FairCoder:代码生成中社会偏见的评估

FairCoder: Evaluating Social Bias of LLMs in Code Generation

摘要 Abstract

大型语言模型(LLMs)已在编码任务中得到广泛应用,对其输出的质量和安全性评估日益受到关注。然而,针对代码生成中的偏见研究仍较为有限。现有研究通常通过恶意提示或重新利用为判别模型设计的任务和数据集来识别偏见。鉴于现有数据集并未完全优化用于代码相关任务,迫切需要专门设计的基准来评估代码模型。本研究引入了FairCoder,这是一种用于评估代码生成中社会偏见的新基准。FairCoder遵循软件开发流程,从功能实现到单元测试,探索了多样化的现实场景中的偏见问题。此外,设计了三种指标来评估在此基准上的公平性能。我们在广泛使用的LLMs上进行了实验,并对结果进行了全面分析。研究发现,所有测试的LLMs都表现出社会偏见。

Large language models (LLMs) have been widely deployed in coding tasks, drawing increasing attention to the evaluation of the quality and safety of LLMs' outputs. However, research on bias in code generation remains limited. Existing studies typically identify bias by applying malicious prompts or reusing tasks and dataset originally designed for discriminative models. Given that prior datasets are not fully optimized for code-related tasks, there is a pressing need for benchmarks specifically designed for evaluating code models.

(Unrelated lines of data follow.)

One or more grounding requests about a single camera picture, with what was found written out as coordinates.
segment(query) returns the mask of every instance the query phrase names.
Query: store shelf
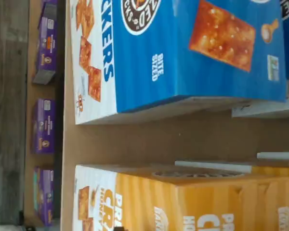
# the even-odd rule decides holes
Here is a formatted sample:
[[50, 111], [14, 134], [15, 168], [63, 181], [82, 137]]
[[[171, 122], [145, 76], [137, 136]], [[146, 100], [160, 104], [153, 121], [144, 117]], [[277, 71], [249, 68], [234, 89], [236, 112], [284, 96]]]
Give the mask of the store shelf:
[[[28, 76], [34, 73], [40, 2], [30, 0]], [[74, 173], [77, 164], [169, 163], [177, 159], [243, 161], [258, 152], [289, 151], [289, 119], [231, 118], [231, 112], [199, 112], [136, 125], [76, 126], [70, 14], [66, 11], [66, 60], [61, 230], [72, 231]], [[38, 97], [53, 98], [53, 86], [28, 81], [25, 218], [39, 225], [33, 209], [33, 168], [52, 164], [51, 156], [30, 153], [31, 108]]]
[[53, 156], [35, 155], [31, 153], [31, 113], [32, 107], [38, 98], [54, 98], [54, 86], [32, 84], [32, 76], [35, 73], [35, 59], [38, 41], [38, 22], [40, 15], [40, 1], [30, 0], [29, 12], [29, 36], [28, 36], [28, 80], [27, 80], [27, 106], [26, 106], [26, 159], [25, 159], [25, 195], [24, 215], [28, 225], [41, 226], [42, 223], [36, 217], [33, 207], [33, 170], [35, 166], [52, 165]]

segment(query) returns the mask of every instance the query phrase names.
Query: box top
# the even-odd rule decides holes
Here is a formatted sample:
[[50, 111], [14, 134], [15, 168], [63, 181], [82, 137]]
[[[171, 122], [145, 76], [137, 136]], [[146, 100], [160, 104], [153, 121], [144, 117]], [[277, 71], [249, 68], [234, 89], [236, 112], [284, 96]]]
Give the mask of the box top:
[[202, 183], [234, 182], [265, 180], [264, 175], [243, 173], [220, 169], [180, 167], [180, 166], [76, 166], [76, 171], [105, 171], [114, 172], [120, 175], [136, 176], [177, 186], [188, 186]]

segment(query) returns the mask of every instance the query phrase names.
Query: product packaging
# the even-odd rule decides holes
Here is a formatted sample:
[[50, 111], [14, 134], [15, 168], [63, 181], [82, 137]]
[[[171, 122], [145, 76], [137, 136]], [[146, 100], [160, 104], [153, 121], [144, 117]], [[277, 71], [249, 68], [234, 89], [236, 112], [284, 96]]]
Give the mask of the product packaging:
[[[226, 161], [176, 161], [176, 166], [208, 168], [215, 170], [237, 171], [246, 174], [259, 174], [263, 176], [276, 176], [289, 178], [289, 162], [286, 161], [254, 161], [249, 163], [226, 162]], [[289, 180], [275, 182], [270, 187], [263, 188], [263, 182], [260, 181], [262, 187], [262, 196], [259, 197], [260, 202], [265, 202], [266, 210], [260, 211], [259, 216], [264, 216], [267, 221], [273, 221], [274, 226], [268, 230], [289, 230]], [[277, 199], [277, 205], [273, 206], [274, 198]]]
[[[283, 17], [286, 77], [288, 79], [289, 96], [289, 0], [280, 0]], [[235, 107], [232, 110], [234, 117], [289, 117], [289, 98], [285, 104], [275, 102], [254, 102], [244, 107]]]
[[286, 99], [276, 0], [70, 0], [76, 124]]
[[278, 216], [288, 225], [283, 218], [289, 207], [280, 206], [289, 204], [286, 193], [286, 177], [175, 166], [76, 166], [73, 231], [278, 231]]
[[36, 74], [33, 83], [48, 84], [56, 72], [56, 5], [51, 2], [43, 4], [39, 21], [39, 40], [36, 56]]
[[32, 112], [32, 152], [54, 153], [54, 100], [38, 99]]
[[53, 220], [53, 169], [34, 169], [34, 209], [45, 226]]

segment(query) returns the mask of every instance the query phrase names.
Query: orange cracker box
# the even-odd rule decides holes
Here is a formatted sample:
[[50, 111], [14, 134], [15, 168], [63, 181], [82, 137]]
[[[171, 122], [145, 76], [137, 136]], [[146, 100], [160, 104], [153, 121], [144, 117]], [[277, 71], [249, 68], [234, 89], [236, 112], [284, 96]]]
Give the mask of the orange cracker box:
[[[268, 179], [205, 168], [77, 166], [73, 231], [273, 231], [265, 220], [275, 219], [260, 211], [275, 208], [278, 184], [289, 180]], [[275, 191], [265, 197], [268, 188]], [[281, 208], [285, 219], [287, 212]]]
[[[289, 162], [255, 161], [252, 163], [231, 163], [223, 161], [176, 161], [175, 164], [177, 166], [240, 171], [247, 174], [289, 178]], [[269, 187], [268, 184], [263, 184], [265, 182], [271, 182]], [[263, 230], [289, 230], [289, 180], [287, 178], [276, 178], [276, 180], [268, 178], [267, 180], [260, 180], [259, 183], [259, 202], [265, 202], [264, 211], [259, 213], [259, 216], [266, 219], [264, 226], [266, 229]]]

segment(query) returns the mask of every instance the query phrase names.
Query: cracker
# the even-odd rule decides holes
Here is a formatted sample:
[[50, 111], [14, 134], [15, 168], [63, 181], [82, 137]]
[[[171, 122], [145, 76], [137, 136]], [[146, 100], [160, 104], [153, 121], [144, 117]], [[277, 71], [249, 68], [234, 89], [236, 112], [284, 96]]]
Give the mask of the cracker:
[[200, 0], [189, 49], [249, 72], [255, 37], [251, 25]]

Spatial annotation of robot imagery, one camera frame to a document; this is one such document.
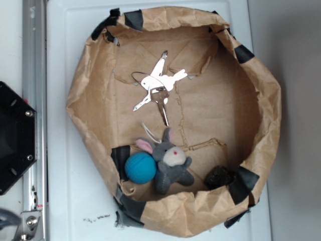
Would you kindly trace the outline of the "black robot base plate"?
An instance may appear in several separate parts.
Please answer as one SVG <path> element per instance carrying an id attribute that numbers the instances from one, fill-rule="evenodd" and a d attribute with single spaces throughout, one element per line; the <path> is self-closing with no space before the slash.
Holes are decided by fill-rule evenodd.
<path id="1" fill-rule="evenodd" d="M 36 161 L 36 111 L 1 82 L 1 195 Z"/>

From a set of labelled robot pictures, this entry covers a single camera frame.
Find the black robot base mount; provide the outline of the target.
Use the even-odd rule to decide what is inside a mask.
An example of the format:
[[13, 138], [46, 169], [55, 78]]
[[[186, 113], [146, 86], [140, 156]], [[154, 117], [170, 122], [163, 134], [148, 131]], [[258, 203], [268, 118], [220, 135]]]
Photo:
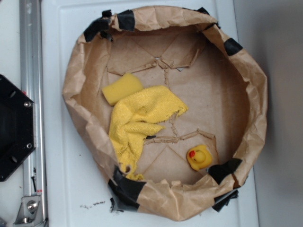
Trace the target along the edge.
[[0, 76], [0, 181], [6, 181], [35, 149], [34, 102]]

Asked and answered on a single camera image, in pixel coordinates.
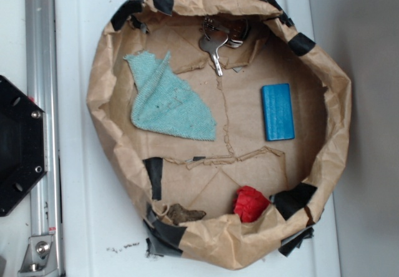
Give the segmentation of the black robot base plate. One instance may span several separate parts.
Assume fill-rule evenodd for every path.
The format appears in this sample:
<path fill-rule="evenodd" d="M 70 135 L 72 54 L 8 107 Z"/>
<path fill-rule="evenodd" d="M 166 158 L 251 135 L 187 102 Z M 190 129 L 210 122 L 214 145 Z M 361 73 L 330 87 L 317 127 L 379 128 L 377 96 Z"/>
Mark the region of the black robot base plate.
<path fill-rule="evenodd" d="M 46 173 L 44 112 L 1 76 L 1 216 L 8 216 Z"/>

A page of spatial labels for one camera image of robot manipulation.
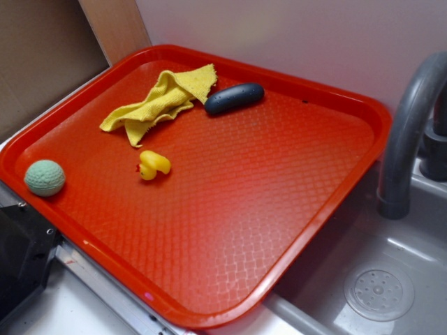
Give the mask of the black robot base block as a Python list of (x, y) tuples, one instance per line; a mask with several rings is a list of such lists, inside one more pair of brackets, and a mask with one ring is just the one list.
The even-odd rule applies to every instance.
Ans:
[(59, 231), (31, 205), (1, 208), (1, 324), (45, 289)]

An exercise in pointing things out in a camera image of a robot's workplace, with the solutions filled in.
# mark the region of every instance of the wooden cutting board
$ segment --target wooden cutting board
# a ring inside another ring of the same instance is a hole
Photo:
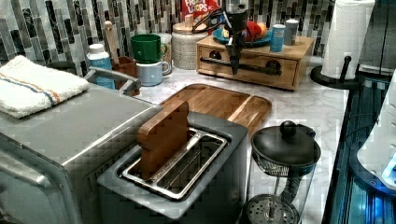
[[[262,126],[272,108],[271,102],[265,98],[205,84],[187,86],[161,105],[171,105],[176,99],[187,101],[190,111],[227,119],[247,127],[249,137]]]
[[[189,104],[175,99],[140,127],[137,142],[142,147],[142,179],[150,179],[187,144]]]

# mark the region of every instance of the striped dish towel
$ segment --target striped dish towel
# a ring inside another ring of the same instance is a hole
[[[86,91],[87,80],[17,56],[0,67],[0,111],[19,119]]]

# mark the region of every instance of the kitchen counter
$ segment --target kitchen counter
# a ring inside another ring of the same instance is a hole
[[[317,134],[315,140],[321,148],[321,157],[308,193],[303,213],[303,223],[318,224],[322,220],[329,191],[332,168],[347,103],[347,91],[320,86],[309,77],[311,69],[320,65],[321,60],[321,58],[312,57],[306,76],[303,77],[296,91],[282,91],[221,77],[199,75],[195,71],[180,70],[174,67],[172,74],[163,77],[163,82],[160,85],[142,87],[136,98],[159,104],[190,84],[203,83],[261,96],[270,100],[272,111],[262,127],[276,126],[284,120],[292,120],[313,128]],[[260,193],[273,193],[275,180],[275,178],[266,176],[253,162],[250,170],[249,199]]]

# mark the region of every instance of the black stand
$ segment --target black stand
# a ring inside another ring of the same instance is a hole
[[[349,66],[351,60],[352,59],[350,56],[345,57],[343,70],[341,71],[341,76],[339,79],[323,76],[321,74],[322,66],[318,66],[312,69],[311,79],[322,86],[326,86],[338,90],[356,90],[359,88],[360,85],[359,78],[355,77],[354,79],[346,80],[347,67]]]

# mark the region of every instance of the french press lid
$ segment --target french press lid
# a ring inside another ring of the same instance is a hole
[[[252,136],[251,145],[261,159],[287,167],[306,167],[320,158],[320,147],[308,135],[309,128],[284,121],[280,126],[260,129]]]

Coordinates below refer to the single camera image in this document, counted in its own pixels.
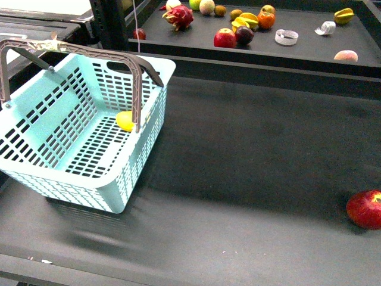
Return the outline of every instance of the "shopping basket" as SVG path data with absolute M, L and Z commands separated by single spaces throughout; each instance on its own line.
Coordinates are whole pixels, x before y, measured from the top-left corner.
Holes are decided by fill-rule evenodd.
M 12 48 L 44 68 L 10 95 Z M 55 67 L 28 49 L 68 55 Z M 43 196 L 120 213 L 163 125 L 171 60 L 56 40 L 0 42 L 0 169 Z M 131 132 L 117 113 L 132 110 Z

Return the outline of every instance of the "peach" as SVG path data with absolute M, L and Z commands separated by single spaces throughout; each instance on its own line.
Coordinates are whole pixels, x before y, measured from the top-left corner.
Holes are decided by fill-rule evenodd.
M 344 50 L 339 51 L 333 59 L 339 61 L 357 61 L 358 55 L 354 51 Z

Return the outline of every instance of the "green apple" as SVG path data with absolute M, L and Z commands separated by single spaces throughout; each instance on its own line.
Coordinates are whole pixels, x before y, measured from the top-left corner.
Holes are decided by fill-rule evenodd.
M 275 8 L 273 6 L 271 6 L 271 5 L 265 5 L 265 6 L 263 6 L 262 9 L 261 9 L 261 12 L 268 12 L 268 13 L 272 13 L 274 15 L 276 13 L 275 12 Z
M 189 0 L 189 6 L 193 11 L 200 10 L 200 2 L 201 0 Z

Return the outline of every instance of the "black table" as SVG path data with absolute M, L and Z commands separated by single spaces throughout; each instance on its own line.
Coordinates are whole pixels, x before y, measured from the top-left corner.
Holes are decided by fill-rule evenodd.
M 357 86 L 339 96 L 340 86 L 218 81 L 216 67 L 215 80 L 180 77 L 190 65 L 177 63 L 163 129 L 122 214 L 6 182 L 0 276 L 39 285 L 379 285 L 381 233 L 354 226 L 345 203 L 381 183 L 380 101 L 357 92 L 380 82 L 338 78 Z

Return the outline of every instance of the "cable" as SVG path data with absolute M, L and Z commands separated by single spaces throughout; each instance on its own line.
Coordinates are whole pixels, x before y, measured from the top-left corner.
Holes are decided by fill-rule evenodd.
M 140 53 L 140 39 L 139 39 L 139 33 L 138 33 L 138 17 L 136 15 L 135 0 L 132 0 L 132 4 L 133 4 L 133 15 L 135 17 L 136 36 L 137 36 L 137 39 L 138 39 L 138 53 Z

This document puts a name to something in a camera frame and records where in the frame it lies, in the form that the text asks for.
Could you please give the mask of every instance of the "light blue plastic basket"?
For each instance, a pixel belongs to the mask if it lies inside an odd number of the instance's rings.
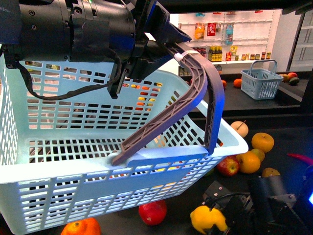
[[[266,62],[273,61],[274,67],[272,71],[265,69],[252,69],[253,65],[258,60],[252,63],[250,69],[242,70],[241,90],[256,100],[274,99],[283,77],[276,74],[277,62],[275,60],[266,60]]]
[[[208,156],[204,131],[185,116],[123,165],[112,166],[107,156],[188,90],[181,78],[156,71],[144,81],[125,81],[118,99],[102,89],[42,101],[30,96],[19,71],[6,69],[0,59],[0,211],[14,234],[179,195],[224,156],[248,149],[221,120],[224,144]],[[112,70],[105,63],[35,65],[26,67],[41,95],[103,84]],[[206,115],[204,101],[198,108]]]

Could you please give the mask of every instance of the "red apple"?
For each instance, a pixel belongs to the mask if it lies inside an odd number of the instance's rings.
[[[298,77],[298,75],[295,72],[288,73],[289,80],[292,79],[293,77]]]
[[[220,163],[216,165],[216,169],[223,176],[233,176],[239,171],[239,162],[235,155],[227,156]]]

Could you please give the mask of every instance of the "table surface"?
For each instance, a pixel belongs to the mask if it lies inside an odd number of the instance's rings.
[[[193,184],[183,194],[166,199],[168,212],[164,221],[154,227],[143,223],[138,214],[138,207],[110,213],[97,217],[102,229],[102,235],[200,235],[191,225],[189,214],[201,205],[202,195],[213,181],[218,181],[232,192],[248,191],[247,180],[258,177],[266,167],[277,169],[288,193],[298,194],[302,185],[302,176],[307,165],[299,160],[288,157],[287,153],[299,153],[313,158],[313,127],[251,130],[245,137],[251,149],[252,136],[257,132],[266,132],[275,139],[274,148],[266,154],[261,168],[254,174],[237,174],[231,178],[221,176],[218,172],[203,177]],[[3,227],[0,219],[0,232]],[[63,226],[46,230],[46,235],[59,235]],[[42,235],[43,231],[32,233]]]

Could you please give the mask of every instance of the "mesh grid pattern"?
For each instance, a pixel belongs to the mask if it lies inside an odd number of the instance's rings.
[[[74,69],[65,64],[26,66],[32,70],[35,91],[60,95],[69,88],[103,84],[110,77],[107,71],[112,69],[102,64],[71,63],[77,66]],[[10,93],[5,83],[2,91],[1,164],[22,164],[25,175],[17,182],[0,184],[0,209],[12,218],[14,207],[16,217],[7,223],[15,234],[179,195],[224,157],[222,153],[207,156],[207,151],[199,146],[203,145],[204,131],[184,116],[147,144],[142,150],[144,154],[136,154],[127,166],[113,167],[103,159],[119,151],[125,138],[186,92],[185,82],[172,74],[158,71],[144,81],[126,79],[118,99],[98,90],[64,101],[42,101],[30,96],[24,86],[12,86],[21,78],[13,71],[10,73]],[[222,133],[227,133],[221,138],[225,149],[238,144],[228,128],[221,127]],[[19,142],[17,131],[21,133]],[[183,145],[196,145],[191,147],[196,151],[184,146],[186,151],[178,151],[178,156],[176,147]],[[69,175],[68,168],[56,167],[60,164],[79,167],[73,167],[74,175]],[[40,167],[46,176],[36,175],[37,171],[28,174],[29,168],[34,167]],[[14,205],[5,198],[14,201]]]
[[[12,109],[11,95],[7,84],[7,77],[4,73],[2,80],[3,99],[1,107],[1,129],[0,129],[0,165],[13,165],[17,161],[17,140],[18,133]]]
[[[179,195],[222,158],[206,157],[33,182],[19,182],[26,230],[30,233],[42,228],[59,226],[86,217],[95,217]],[[177,182],[169,180],[168,183],[158,186],[139,188],[88,200],[77,200],[77,194],[81,193],[78,189],[81,190],[90,184],[101,185],[101,188],[105,188],[110,181],[117,180],[118,184],[118,180],[123,178],[137,180],[138,177],[149,174],[161,177],[161,174],[179,169],[185,169],[187,173]]]

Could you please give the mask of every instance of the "wire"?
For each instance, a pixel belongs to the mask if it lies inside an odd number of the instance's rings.
[[[68,98],[77,96],[79,94],[83,94],[83,93],[86,93],[86,92],[91,92],[91,91],[95,91],[95,90],[98,90],[98,89],[101,89],[101,88],[104,88],[104,87],[108,87],[109,85],[115,83],[119,79],[119,77],[121,75],[121,72],[122,72],[122,62],[121,62],[121,59],[119,58],[119,56],[116,54],[116,52],[114,50],[109,49],[109,51],[111,53],[109,55],[109,57],[112,58],[114,60],[114,62],[117,64],[117,69],[116,69],[117,73],[116,73],[115,77],[111,81],[107,82],[104,85],[96,84],[96,85],[85,86],[85,87],[76,89],[74,91],[69,91],[66,94],[58,95],[58,96],[43,96],[43,95],[39,95],[36,92],[34,92],[34,90],[33,90],[33,80],[32,80],[32,77],[31,77],[29,71],[23,65],[21,65],[19,62],[17,62],[17,68],[21,72],[21,75],[23,77],[23,80],[24,80],[24,83],[26,85],[27,90],[29,91],[29,93],[31,93],[36,98],[43,99],[43,100],[68,99]]]
[[[1,47],[0,47],[0,57],[2,56],[3,54],[3,45],[1,44]]]
[[[206,205],[208,204],[208,207],[211,209],[214,203],[224,198],[232,197],[232,196],[250,196],[250,193],[249,192],[234,192],[234,193],[225,194],[220,197],[213,198],[213,199],[206,198],[205,204]]]

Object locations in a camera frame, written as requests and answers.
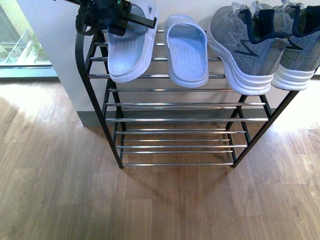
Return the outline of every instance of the white wall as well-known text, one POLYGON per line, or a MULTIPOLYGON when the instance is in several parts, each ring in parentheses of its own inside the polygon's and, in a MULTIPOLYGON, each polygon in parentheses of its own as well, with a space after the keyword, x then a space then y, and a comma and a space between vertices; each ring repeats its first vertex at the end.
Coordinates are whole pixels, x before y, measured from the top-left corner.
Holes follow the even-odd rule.
MULTIPOLYGON (((64 0, 17 0, 30 25, 32 26, 35 34, 37 35, 40 43, 46 51, 55 71, 62 84, 65 87, 75 109, 80 111, 93 111, 93 107, 83 86, 82 80, 79 76, 76 62, 75 62, 75 19, 78 13, 78 6, 64 0)), ((232 0, 156 0, 159 7, 159 26, 158 29, 163 29, 164 23, 168 16, 171 14, 186 14, 194 18, 204 29, 209 25, 210 19, 216 10, 223 6, 231 5, 232 0)), ((280 5, 280 0, 264 0, 261 3, 270 5, 280 5)), ((319 0, 302 0, 307 5, 319 4, 319 0)), ((251 4, 250 0, 239 0, 240 4, 251 4)), ((157 42, 161 41, 162 36, 157 36, 157 42)), ((86 47, 88 47, 90 39, 87 37, 86 47)), ((165 55, 164 49, 156 53, 157 56, 165 55)), ((166 66, 154 66, 151 64, 150 72, 159 72, 166 69, 166 66)), ((103 66, 97 65, 93 69, 97 73, 104 73, 103 66)), ((210 70, 211 73, 223 73, 221 64, 214 65, 210 70)), ((227 87, 228 84, 225 80, 209 80, 210 83, 205 87, 227 87)), ((103 100, 104 88, 106 85, 105 80, 97 79, 92 81, 98 99, 103 100)), ((154 82, 154 80, 137 79, 129 83, 123 84, 123 88, 131 87, 175 87, 175 85, 168 80, 161 80, 154 82)), ((276 107, 279 100, 283 98, 286 92, 273 88, 268 94, 270 97, 271 107, 276 107)), ((218 101, 236 101, 238 96, 234 94, 228 95, 213 95, 212 94, 191 94, 184 93, 174 95, 172 97, 165 96, 165 98, 153 94, 147 94, 141 98, 129 94, 121 95, 122 100, 129 102, 138 102, 140 99, 145 100, 149 98, 150 101, 205 101, 206 99, 214 98, 213 102, 218 101)))

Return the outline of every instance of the gray mesh upper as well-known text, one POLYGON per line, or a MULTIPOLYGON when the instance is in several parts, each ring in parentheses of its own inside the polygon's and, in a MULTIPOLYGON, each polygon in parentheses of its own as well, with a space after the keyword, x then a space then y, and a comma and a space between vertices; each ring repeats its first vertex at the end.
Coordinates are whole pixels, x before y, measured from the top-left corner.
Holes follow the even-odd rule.
POLYGON ((243 73, 254 76, 273 74, 288 42, 279 38, 268 38, 252 44, 249 41, 247 25, 240 17, 241 14, 234 14, 231 6, 220 8, 211 21, 212 36, 232 54, 243 73))
MULTIPOLYGON (((320 30, 305 36, 293 35, 296 10, 287 6, 275 7, 274 30, 290 34, 290 44, 283 52, 280 64, 286 69, 296 71, 314 71, 320 64, 320 30)), ((302 33, 306 24, 305 9, 301 9, 298 30, 302 33)))

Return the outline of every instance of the shelf bar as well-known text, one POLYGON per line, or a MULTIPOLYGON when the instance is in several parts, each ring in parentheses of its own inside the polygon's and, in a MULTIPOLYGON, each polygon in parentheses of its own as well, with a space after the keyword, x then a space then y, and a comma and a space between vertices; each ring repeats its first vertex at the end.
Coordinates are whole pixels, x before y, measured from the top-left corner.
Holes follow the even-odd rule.
POLYGON ((222 88, 183 88, 183 89, 152 89, 152 88, 142 88, 142 89, 110 89, 110 92, 233 92, 232 89, 222 89, 222 88))
MULTIPOLYGON (((94 43, 97 47, 108 47, 109 43, 108 42, 95 42, 94 43)), ((163 42, 155 42, 153 44, 155 47, 164 47, 165 44, 163 42)))
POLYGON ((205 109, 236 109, 236 106, 123 106, 123 110, 205 110, 205 109))
POLYGON ((149 166, 232 166, 233 163, 124 163, 125 167, 149 167, 149 166))
MULTIPOLYGON (((110 74, 89 74, 90 79, 109 79, 110 74)), ((209 79, 225 79, 224 74, 209 74, 209 79)), ((138 79, 170 79, 169 74, 142 74, 138 79)))
POLYGON ((227 151, 123 151, 123 154, 228 154, 227 151))
POLYGON ((229 142, 229 139, 123 140, 125 143, 229 142))
POLYGON ((267 122, 268 118, 106 118, 108 122, 267 122))
POLYGON ((237 107, 237 106, 264 106, 265 103, 263 102, 226 102, 226 103, 219 103, 219 102, 172 102, 172 103, 105 103, 107 106, 116 106, 116 107, 135 107, 135 106, 210 106, 210 107, 237 107))
POLYGON ((115 146, 116 149, 229 149, 246 148, 247 145, 166 145, 166 146, 115 146))
MULTIPOLYGON (((108 57, 100 57, 100 56, 92 56, 89 59, 92 62, 107 62, 109 58, 108 57)), ((151 58, 151 61, 153 61, 153 62, 166 62, 166 61, 168 61, 168 58, 167 57, 162 57, 162 56, 153 56, 151 58)), ((218 57, 208 57, 208 62, 217 62, 217 61, 220 61, 220 58, 218 58, 218 57)))
POLYGON ((151 131, 225 131, 225 128, 143 128, 143 129, 134 129, 130 128, 127 131, 133 132, 151 132, 151 131))
POLYGON ((116 134, 244 134, 245 131, 117 131, 116 134))

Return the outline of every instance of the gray sneaker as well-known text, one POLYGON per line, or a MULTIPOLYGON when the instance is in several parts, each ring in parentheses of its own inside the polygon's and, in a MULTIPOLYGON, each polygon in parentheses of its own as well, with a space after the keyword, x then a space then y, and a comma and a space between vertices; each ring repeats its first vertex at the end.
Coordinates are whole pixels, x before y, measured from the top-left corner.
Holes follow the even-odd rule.
POLYGON ((274 31, 274 13, 260 10, 255 22, 247 6, 234 2, 212 17, 208 45, 223 61, 225 76, 239 94, 264 95, 271 88, 289 37, 274 31))
POLYGON ((271 84, 279 89, 300 91, 307 88, 320 65, 320 6, 303 8, 288 0, 282 3, 273 8, 274 30, 289 33, 289 45, 271 84))

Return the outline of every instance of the window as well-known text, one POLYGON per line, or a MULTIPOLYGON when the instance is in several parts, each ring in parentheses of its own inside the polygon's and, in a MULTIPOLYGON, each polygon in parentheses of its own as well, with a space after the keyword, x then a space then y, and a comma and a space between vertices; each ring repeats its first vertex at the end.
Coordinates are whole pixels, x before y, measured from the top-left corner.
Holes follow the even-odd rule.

In this study, we introduce FairCoder, a novel benchmark for evaluating social bias in code generation. FairCoder explores the bias issue following the pipeline in software development, from function implementation to unit test, with diverse real-world scenarios. Additionally, three metrics are designed to assess fairness performance on this benchmark. We conduct experiments on widely used LLMs and provide a comprehensive analysis of the results. The findings reveal that all tested LLMs exhibit social bias.